Ontario’s Ministry of the Environment, Conservation and Parks has released a plan to make it less costly for builders to reuse excess soil, more costly for builders and haulers who break soil management rules, and easier for developers to redevelop some brownfield sites.
The building industry has lobbied hard for new rules for excess soil. As things currently stand, builders of major projects often find it cheaper to truck excess soil to landfill rather than characterize it as suitable for reuse. Estimates of excess soil management costs can run as high as 20% of total project costs.
The former Ontario government released a plan in April 2018 that was cut short by the provincial election, but not before earning praise from the industry.
The new plan replicates many of its elements and ditches some of the paperwork that wasn’t as well received. It calls for new soil characterization tables that will be more forgiving, and new rules that will make it easier for soil to be shipped from a source to an appropriate receiving site.
Perhaps most significantly, the new plan calls for a ban on the landfilling of clean excess soil by January 1, 2023, with only a few exceptions. This will mean lost revenue for landfill owners. Developers may also find it a difficult pill to swallow, suggests Grant Walsom, Partner at XCG Consulting Limited.
“There are a lot of people who rely on that liability closure,” Walsom told EcoLog News just hours before the Ontario government released its plan. Landfilling relieves them of liability, he explains. “They like the finality of it.”
Administrative penalties for non-compliance are also slated to rise. In a separate posting, the Ontario government revealed plans to extend administrative penalties to excess soil management, raise the maximum to $200,000, and make it easier to pull offending haulers off the road.
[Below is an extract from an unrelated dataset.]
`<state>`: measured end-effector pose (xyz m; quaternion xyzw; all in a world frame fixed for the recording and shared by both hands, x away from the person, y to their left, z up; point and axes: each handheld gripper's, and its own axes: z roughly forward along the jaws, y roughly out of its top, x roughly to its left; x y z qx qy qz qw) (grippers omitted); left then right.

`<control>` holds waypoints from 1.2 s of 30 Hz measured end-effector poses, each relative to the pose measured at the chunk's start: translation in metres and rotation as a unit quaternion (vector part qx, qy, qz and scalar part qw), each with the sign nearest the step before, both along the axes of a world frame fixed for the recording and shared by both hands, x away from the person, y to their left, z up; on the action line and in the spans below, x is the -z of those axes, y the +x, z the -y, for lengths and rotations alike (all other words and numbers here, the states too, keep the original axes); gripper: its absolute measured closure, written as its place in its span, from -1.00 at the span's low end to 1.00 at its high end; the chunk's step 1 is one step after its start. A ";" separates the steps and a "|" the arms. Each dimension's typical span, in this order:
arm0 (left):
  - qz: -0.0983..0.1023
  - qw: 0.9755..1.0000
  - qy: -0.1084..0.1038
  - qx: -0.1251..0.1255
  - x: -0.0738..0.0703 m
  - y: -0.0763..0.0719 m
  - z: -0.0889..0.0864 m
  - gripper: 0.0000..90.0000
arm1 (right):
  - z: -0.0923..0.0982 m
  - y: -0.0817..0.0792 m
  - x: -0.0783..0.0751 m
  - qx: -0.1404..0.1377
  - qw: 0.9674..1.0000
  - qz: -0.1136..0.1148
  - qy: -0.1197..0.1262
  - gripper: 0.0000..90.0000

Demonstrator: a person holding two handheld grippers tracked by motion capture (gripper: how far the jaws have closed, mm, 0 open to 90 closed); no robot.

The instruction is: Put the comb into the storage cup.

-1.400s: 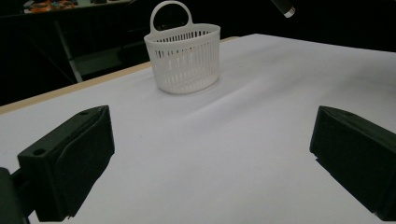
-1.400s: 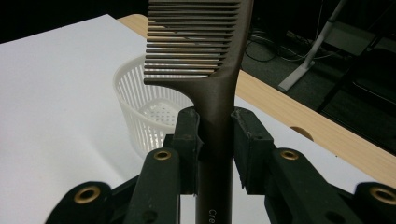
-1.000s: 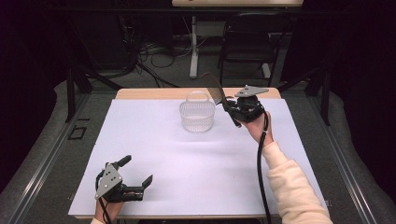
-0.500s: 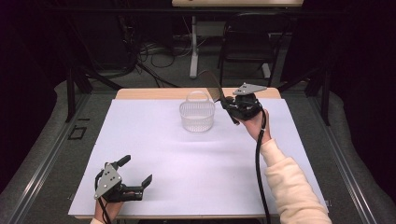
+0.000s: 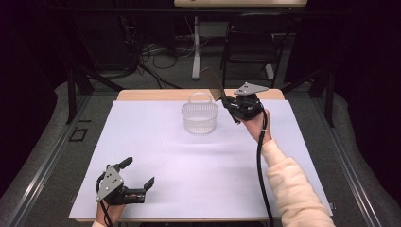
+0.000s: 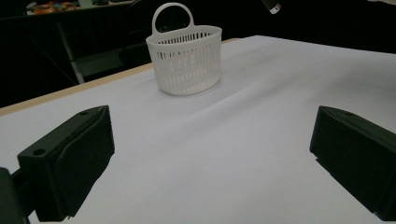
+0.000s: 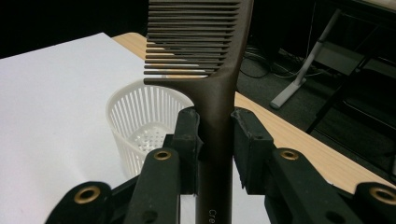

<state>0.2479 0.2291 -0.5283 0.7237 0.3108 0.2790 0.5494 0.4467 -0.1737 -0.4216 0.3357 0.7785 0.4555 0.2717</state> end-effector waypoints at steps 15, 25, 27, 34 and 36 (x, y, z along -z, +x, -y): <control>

In an effort to promote brownfield redevelopment, Ontario is proposing amendments to the Records of Site Condition Regulation — Part XV.1 of the Act (O. Reg. 153/04). The proposed amendments would eliminate the requirement for a Record of Site Condition for specific redevelopments, such as converting low-rise commercial buildings to mixed-use residential with commercial on main floor.
More significantly, the proposed amendments would relax requirements for additional sampling for properties going through the risk assessment process when contamination is already well understood. The Qualified Person (typically a P.Eng.) will also be given greater latitude to
exercise his or her professional judgement when standards are exceeded. This would include allowing the use of excess soil on a property where the contamination in the excess soil does not exceed the background contamination of the site.
To kick-start redevelopment, the proposed amendments to O. Reg. 153/04 are intended to come into force once they are approved. The other proposed amendments will be phased in.